Leaving pictures aside, restate exactly the lines of the data below, from the first one through the line that contains "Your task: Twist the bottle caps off".

Listed entries »
[Start of section]

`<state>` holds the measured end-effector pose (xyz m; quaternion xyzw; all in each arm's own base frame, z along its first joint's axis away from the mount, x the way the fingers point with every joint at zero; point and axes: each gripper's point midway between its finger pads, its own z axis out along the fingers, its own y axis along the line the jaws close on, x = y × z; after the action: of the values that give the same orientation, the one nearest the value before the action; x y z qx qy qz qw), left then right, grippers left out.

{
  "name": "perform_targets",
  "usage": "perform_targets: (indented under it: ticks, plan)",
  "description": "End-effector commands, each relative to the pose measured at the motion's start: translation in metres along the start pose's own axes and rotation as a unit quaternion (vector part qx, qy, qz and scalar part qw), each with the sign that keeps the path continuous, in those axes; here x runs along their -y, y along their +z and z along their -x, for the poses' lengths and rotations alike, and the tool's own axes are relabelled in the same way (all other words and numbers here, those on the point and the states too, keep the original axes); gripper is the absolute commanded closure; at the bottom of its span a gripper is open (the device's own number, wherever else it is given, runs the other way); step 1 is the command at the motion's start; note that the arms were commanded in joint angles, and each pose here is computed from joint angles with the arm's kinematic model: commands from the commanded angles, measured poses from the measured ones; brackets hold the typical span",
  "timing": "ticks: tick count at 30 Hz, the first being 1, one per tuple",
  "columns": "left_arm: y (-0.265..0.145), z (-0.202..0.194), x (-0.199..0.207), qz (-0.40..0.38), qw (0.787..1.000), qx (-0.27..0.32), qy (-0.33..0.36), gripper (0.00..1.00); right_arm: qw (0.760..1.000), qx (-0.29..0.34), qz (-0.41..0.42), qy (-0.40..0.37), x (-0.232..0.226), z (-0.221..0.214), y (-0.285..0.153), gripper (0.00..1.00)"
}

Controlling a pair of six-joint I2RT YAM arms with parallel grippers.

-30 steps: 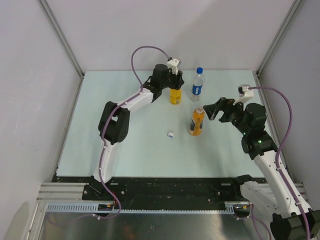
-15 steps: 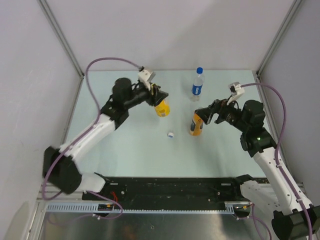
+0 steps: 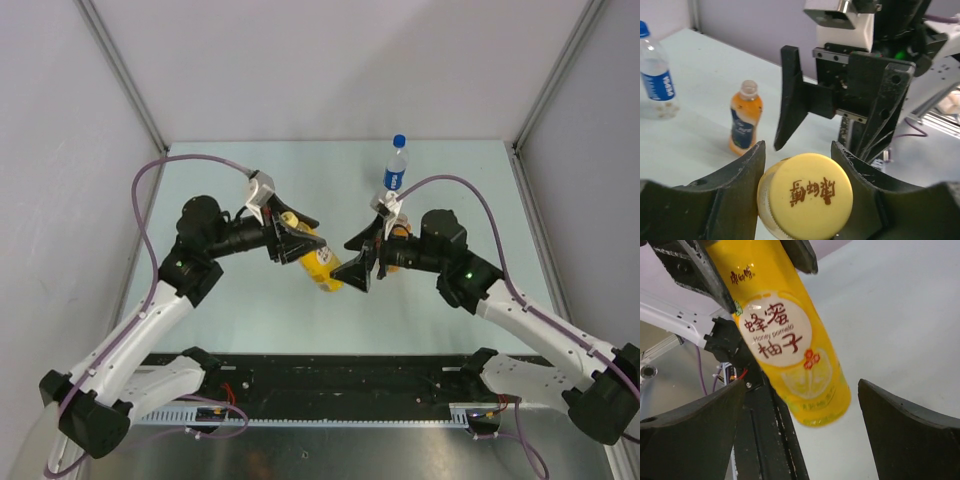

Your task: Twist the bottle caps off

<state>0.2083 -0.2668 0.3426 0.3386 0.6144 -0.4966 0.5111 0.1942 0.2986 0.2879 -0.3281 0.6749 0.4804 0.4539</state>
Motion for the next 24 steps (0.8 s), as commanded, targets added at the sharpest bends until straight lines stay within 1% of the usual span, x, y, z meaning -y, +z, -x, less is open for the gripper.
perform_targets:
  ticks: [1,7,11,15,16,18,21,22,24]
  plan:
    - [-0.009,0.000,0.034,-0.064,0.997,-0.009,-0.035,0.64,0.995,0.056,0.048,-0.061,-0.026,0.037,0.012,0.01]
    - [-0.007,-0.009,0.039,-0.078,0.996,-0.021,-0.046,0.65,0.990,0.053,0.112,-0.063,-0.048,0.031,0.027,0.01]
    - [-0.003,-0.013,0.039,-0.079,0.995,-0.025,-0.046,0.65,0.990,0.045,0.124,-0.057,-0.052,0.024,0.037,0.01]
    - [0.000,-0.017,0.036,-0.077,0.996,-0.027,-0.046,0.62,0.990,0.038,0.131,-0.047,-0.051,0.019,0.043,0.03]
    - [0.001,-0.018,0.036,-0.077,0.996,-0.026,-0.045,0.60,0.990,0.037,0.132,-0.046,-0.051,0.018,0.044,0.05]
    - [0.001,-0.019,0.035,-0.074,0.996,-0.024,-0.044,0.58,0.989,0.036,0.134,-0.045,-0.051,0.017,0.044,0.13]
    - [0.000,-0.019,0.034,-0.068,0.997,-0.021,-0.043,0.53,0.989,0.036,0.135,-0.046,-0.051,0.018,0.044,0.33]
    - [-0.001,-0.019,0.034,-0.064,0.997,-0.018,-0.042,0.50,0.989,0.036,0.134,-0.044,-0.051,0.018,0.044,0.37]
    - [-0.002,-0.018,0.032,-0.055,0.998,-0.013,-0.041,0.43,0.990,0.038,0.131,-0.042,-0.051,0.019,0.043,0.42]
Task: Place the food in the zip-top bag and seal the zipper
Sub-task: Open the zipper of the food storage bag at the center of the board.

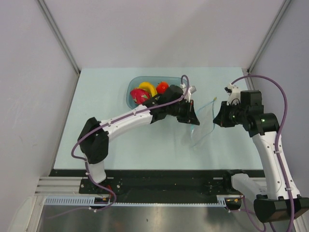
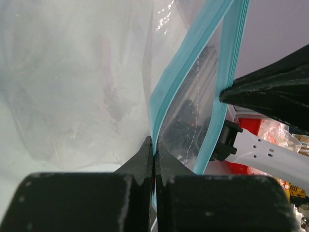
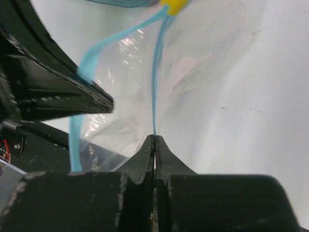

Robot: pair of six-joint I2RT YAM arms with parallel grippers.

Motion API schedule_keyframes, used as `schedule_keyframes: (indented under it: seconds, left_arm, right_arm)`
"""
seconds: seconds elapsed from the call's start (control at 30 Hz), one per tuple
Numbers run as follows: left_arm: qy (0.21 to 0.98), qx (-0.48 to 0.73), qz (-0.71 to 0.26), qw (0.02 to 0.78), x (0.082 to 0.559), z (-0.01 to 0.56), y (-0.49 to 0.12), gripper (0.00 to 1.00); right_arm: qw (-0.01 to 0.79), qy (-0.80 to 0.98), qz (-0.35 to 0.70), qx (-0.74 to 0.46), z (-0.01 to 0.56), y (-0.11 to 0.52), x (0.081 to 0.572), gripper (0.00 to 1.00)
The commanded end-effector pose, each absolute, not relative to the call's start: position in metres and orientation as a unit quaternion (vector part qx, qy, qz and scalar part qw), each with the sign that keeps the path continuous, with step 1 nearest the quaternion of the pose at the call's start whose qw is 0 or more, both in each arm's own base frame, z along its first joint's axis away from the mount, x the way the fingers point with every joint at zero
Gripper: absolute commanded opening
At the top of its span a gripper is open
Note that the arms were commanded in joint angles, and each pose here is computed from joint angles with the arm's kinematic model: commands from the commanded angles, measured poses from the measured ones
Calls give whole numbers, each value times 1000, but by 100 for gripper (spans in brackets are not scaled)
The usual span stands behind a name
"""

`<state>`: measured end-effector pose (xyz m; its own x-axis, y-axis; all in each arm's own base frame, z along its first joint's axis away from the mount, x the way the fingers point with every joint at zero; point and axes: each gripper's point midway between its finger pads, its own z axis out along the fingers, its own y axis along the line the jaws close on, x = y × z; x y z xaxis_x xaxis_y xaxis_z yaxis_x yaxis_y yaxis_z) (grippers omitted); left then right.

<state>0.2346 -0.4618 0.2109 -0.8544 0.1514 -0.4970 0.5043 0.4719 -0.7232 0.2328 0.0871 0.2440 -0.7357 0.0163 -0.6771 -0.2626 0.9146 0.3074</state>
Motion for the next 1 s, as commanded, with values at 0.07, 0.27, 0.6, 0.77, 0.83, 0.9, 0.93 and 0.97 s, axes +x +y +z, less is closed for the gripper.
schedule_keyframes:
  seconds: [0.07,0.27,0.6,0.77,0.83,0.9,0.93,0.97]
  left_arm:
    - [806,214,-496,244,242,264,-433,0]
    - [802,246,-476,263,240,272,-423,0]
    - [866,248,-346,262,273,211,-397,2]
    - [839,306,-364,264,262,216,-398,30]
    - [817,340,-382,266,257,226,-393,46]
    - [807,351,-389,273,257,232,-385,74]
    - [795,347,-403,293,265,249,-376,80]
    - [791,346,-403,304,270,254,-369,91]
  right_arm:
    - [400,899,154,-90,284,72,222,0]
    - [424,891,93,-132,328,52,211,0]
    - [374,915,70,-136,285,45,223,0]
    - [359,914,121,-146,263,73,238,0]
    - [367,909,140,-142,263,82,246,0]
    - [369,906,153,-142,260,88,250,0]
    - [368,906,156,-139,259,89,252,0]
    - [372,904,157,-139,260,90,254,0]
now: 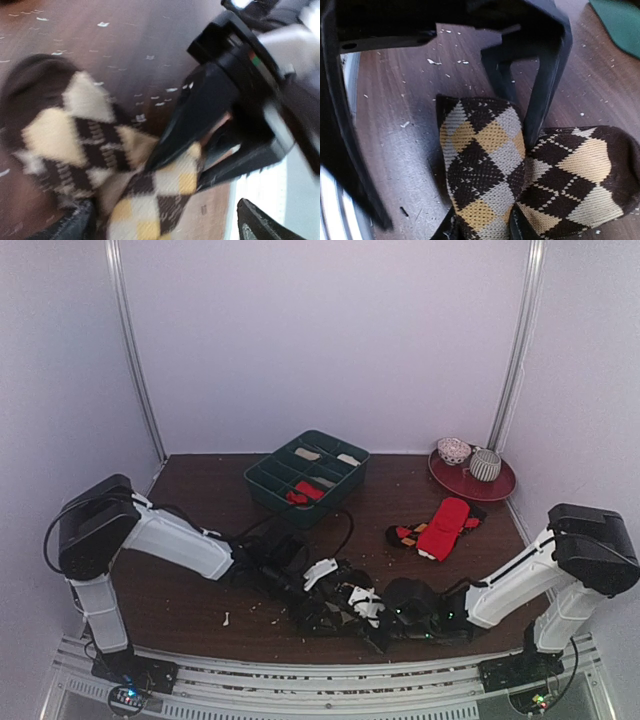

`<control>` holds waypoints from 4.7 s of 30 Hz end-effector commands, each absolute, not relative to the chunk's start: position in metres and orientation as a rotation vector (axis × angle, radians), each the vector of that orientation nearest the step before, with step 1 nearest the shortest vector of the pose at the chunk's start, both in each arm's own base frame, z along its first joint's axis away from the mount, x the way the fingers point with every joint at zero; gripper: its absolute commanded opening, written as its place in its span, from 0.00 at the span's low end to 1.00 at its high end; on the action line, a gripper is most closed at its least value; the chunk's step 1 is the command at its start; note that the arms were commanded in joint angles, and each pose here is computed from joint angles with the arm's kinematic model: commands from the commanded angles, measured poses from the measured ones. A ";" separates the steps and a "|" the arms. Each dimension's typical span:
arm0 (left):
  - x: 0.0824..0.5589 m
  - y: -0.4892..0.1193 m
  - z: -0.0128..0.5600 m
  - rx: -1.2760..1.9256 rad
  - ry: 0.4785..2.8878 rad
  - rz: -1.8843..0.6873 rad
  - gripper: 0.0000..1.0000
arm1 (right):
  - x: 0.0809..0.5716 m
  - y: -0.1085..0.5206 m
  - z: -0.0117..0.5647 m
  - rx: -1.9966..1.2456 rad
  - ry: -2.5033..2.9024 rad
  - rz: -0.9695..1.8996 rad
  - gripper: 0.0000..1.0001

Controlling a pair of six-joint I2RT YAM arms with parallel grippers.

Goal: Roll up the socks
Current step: Roll the sock at the center of the board.

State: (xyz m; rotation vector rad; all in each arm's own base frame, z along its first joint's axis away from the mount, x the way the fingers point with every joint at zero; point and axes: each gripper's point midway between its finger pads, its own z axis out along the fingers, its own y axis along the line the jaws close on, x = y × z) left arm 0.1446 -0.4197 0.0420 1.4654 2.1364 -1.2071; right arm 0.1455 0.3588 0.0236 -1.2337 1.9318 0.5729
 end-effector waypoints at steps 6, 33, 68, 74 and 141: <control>0.156 -0.404 0.104 1.444 1.618 -0.974 0.98 | 0.077 0.307 -0.048 -1.261 2.554 1.065 0.23; 0.125 -0.397 0.032 1.585 1.762 -1.093 0.39 | 0.079 0.296 -0.070 -1.031 2.818 1.219 0.23; 0.128 -0.366 -0.046 1.355 2.635 -1.087 0.00 | 0.141 0.348 0.053 -1.383 1.744 0.408 0.69; 0.124 -0.364 -0.049 1.377 2.638 -1.100 0.00 | 0.141 0.352 0.044 -1.386 1.756 0.412 0.64; 0.133 -0.368 -0.048 1.447 2.398 -0.899 0.00 | 0.160 0.329 0.035 -0.974 2.331 0.926 0.47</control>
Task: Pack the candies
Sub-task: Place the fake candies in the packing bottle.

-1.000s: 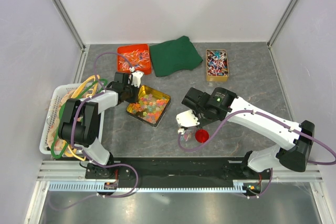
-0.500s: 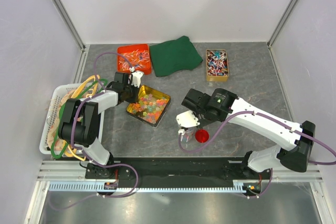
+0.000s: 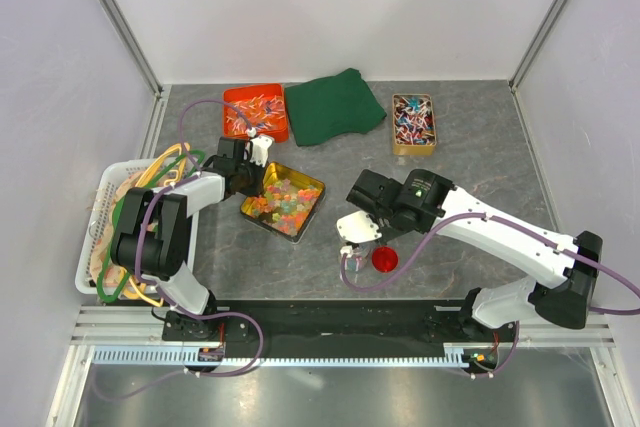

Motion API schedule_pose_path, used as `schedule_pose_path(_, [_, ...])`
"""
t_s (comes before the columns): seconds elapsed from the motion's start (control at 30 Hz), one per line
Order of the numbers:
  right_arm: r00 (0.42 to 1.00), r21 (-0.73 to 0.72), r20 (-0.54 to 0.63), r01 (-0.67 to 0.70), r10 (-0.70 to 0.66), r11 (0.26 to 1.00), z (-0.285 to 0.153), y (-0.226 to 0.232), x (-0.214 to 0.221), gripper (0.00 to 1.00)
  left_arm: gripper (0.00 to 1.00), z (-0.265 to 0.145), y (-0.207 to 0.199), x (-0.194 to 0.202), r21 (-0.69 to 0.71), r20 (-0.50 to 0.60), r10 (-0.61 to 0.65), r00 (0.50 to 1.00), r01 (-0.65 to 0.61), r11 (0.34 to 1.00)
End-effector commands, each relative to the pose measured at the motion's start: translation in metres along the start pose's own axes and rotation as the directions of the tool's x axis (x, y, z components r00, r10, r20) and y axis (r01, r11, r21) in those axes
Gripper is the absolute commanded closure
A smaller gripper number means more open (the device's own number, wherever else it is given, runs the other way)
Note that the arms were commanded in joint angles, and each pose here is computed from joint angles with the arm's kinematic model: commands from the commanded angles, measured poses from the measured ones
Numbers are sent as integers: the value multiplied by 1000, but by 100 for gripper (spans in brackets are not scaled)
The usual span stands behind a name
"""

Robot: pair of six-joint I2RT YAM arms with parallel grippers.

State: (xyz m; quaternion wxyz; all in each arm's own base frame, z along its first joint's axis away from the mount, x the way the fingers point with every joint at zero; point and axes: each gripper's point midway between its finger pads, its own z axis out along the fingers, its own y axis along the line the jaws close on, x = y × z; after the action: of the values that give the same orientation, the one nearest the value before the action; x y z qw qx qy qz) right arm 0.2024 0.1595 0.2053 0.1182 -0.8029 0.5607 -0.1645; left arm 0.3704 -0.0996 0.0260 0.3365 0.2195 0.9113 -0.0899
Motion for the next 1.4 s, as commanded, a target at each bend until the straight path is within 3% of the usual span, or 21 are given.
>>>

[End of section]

Answer for the task »
`<state>` holds the measured end-effector pose (xyz m; quaternion xyzw; all in each arm's own base frame, z along its first joint's axis away from the mount, x the way the fingers point with every joint at zero; point and axes: each gripper's point midway between its finger pads, its own z axis out along the fingers, its own y axis along the line the jaws close on, x = y × z; after the action: of the values that give the same orientation, the one nearest the value before the action; x y z qx qy qz qw), left then right, grippers left out.

{
  "name": "perform_targets",
  "usage": "perform_targets: (indented under it: ticks, plan)",
  "description": "End-effector commands, each relative to the pose measured at the motion's start: translation in metres along the start pose's own axes and rotation as a unit quaternion (vector part qx, qy, qz and scalar part qw), each with the sign that keeps the path continuous, in those axes; here x runs along their -y, y along their +z and z along their -x, for the poses' lengths and rotations alike, and the tool's own axes are relabelled in the same way (all other words and numbers here, those on the point and the states too, keep the original axes); gripper is the absolute commanded closure; at the bottom of its span a gripper is open (the device's own number, wherever else it is given, runs the other way); step 1 is the command at the motion's start; note that the arms were commanded in joint angles, and each pose here is computed from joint angles with the arm's kinematic model: commands from the commanded angles, measured poses from the measured ones; brackets hold the typical span",
  "timing": "ticks: tick count at 30 Hz, the first being 1, one per tuple",
  "columns": "left_arm: y (-0.265..0.145), z (-0.202..0.194), x (-0.199..0.207), qz (-0.40..0.38), qw (0.787..1.000), qx (-0.27..0.32), qy (-0.33..0.36), gripper (0.00..1.00); right_arm: qw (0.760..1.000), qx (-0.29..0.34), qz (-0.41..0.42), qy (-0.40..0.37), x (-0.232..0.226), z (-0.221..0.214), y (-0.285..0.153), gripper (0.00..1.00)"
}

Controlling a pair of six-joint I2RT YAM arms with parallel grippers.

-30 steps: 
-15 steps: 
+0 steps: 

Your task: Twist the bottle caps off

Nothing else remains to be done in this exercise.